Basha was losing her vision. But she could hear the seagulls and the waves crashing, she could smell the surf. Her infectious, warm smile lit up the dusk as we sat by the water with our beautiful lab girl, drawn to the water by instinct and having the misfortune of spending the past year in the Arizona desert. She gave us a knowing look, her special smile, and told us how much she appreciated us carrying her down to the sea.
Basha's last day was a Sunday. We went to church in the morning, and headed out after lunch to look at more properties. Basha was riding in her spot on the back seat, but she was not sitting up. As she lay on the seat, we sensed that her time to leave us was very near. I stopped the car in someone's driveway, so that Ricky and I could both get in the back seat with our Basha and hold her until she finally had to leave us.

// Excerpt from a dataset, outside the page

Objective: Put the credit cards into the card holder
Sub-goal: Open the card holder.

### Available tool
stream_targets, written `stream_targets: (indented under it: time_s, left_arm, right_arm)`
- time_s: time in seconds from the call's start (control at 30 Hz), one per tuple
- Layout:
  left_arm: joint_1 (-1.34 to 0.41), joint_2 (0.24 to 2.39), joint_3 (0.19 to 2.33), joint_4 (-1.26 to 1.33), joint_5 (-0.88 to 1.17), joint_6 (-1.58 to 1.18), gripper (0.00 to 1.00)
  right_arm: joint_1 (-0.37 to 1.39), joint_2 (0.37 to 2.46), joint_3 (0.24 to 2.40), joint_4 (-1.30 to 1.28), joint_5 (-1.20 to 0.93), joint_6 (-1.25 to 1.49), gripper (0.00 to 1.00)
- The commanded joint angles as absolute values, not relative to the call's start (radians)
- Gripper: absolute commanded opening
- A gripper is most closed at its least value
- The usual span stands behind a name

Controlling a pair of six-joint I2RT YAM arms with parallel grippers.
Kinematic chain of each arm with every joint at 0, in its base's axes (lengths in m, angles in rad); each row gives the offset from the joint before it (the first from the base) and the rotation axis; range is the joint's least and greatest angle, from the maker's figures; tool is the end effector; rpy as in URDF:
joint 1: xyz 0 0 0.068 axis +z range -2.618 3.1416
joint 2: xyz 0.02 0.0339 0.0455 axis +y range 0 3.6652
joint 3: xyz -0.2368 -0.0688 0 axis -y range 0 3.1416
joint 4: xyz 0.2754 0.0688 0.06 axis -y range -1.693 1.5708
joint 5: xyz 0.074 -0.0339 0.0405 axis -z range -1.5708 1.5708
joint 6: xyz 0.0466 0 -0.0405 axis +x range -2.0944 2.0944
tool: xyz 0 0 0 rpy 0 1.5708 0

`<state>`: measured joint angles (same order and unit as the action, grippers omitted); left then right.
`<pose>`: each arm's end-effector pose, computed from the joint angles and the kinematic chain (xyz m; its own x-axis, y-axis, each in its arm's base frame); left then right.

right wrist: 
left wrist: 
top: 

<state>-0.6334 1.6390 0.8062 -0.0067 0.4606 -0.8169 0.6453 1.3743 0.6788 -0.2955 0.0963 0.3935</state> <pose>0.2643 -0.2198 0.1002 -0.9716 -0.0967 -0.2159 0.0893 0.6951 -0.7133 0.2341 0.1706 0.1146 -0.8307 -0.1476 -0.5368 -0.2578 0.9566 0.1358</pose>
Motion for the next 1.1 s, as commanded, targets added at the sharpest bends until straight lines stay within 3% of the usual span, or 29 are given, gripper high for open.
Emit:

It was a bittersweet moment. I was grateful we could hold her, kiss her, tell her how much we loved her and how much she had given us in her short time as part of our family. But it was still hard to let her go.
We took Basha to a vet in Galveston who cremated her. The hand crafted wooden box that contains the earthly remains of our baby girl is still with us and always will be.
It has been three years since we lost Basha, but the pain of her loss never subsides. We were blessed to have had her gentle spirit with us, even if it was only for two short years. We will never forget our Basha.